> Exercise directions: Filter the entries for the string "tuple". Copy each line that has it.

[Exercise input]

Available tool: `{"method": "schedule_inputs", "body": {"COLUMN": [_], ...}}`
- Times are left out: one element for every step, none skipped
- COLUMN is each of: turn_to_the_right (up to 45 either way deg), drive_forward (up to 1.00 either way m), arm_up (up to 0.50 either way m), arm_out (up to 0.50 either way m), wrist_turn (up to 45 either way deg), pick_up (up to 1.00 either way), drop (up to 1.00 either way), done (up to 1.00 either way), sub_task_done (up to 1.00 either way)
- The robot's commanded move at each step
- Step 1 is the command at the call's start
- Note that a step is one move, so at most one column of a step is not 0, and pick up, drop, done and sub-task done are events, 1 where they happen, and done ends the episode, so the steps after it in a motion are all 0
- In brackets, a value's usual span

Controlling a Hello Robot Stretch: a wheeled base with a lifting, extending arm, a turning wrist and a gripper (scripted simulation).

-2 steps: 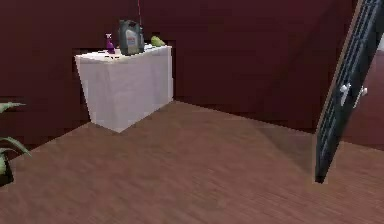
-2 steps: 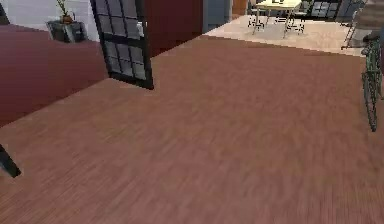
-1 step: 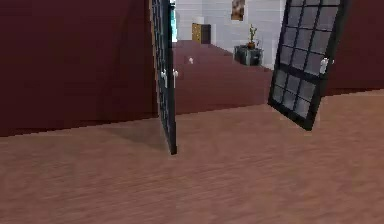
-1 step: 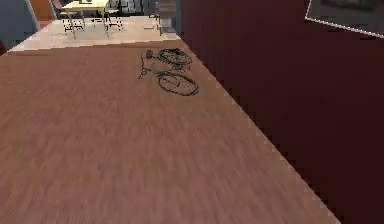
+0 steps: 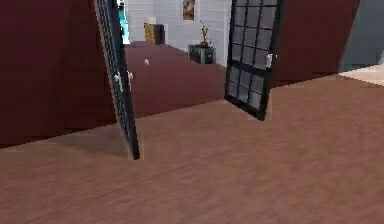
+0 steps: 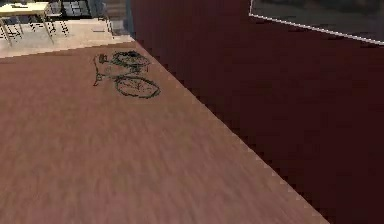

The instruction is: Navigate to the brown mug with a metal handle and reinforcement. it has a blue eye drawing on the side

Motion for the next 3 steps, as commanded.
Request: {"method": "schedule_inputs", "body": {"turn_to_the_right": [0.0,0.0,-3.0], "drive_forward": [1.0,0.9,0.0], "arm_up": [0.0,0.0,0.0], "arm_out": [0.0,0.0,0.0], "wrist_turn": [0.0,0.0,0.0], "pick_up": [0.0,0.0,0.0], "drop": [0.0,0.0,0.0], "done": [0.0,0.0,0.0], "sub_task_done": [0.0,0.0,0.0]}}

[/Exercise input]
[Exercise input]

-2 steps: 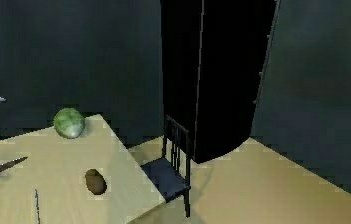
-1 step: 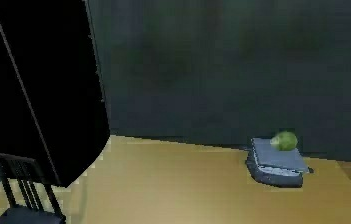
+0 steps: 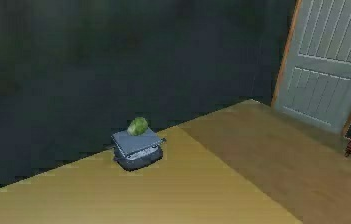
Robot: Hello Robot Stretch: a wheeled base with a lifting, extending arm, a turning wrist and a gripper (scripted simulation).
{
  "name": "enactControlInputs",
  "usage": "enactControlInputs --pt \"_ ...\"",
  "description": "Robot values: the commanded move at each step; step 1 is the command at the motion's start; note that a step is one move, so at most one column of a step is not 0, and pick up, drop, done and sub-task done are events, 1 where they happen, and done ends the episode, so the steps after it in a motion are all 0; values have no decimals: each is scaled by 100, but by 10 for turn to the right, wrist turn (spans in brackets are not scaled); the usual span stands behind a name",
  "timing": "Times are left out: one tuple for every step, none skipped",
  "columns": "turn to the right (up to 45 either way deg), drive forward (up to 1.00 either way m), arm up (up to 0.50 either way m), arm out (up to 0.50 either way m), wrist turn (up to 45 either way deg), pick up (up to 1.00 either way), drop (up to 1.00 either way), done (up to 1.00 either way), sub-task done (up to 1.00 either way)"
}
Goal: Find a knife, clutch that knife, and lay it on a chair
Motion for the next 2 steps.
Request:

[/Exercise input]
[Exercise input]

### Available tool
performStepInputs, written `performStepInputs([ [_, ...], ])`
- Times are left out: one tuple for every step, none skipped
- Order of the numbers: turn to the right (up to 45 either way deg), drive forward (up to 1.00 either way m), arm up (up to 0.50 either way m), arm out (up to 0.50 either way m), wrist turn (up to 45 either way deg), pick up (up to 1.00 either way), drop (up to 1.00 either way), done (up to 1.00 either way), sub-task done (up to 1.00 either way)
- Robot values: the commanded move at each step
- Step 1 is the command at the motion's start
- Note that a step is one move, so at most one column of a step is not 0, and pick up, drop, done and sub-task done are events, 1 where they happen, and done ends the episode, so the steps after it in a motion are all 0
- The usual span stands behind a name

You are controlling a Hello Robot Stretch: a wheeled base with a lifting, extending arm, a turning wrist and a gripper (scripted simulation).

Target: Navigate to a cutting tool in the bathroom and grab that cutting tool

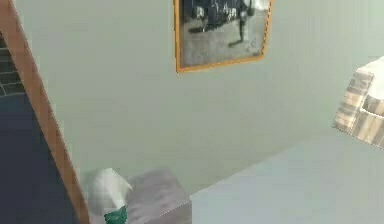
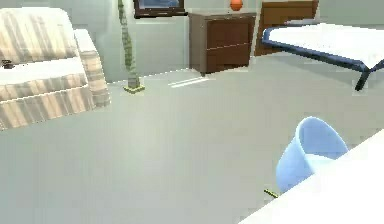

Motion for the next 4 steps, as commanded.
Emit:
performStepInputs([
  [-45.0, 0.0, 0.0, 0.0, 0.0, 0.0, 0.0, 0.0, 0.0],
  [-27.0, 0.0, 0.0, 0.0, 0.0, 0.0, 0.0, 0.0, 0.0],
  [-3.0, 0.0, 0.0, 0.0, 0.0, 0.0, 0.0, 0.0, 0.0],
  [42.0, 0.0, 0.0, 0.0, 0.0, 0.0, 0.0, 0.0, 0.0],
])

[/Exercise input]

> Your solution:
  "timing": "Times are left out: one tuple for every step, none skipped",
- Times are left out: one tuple for every step, none skipped

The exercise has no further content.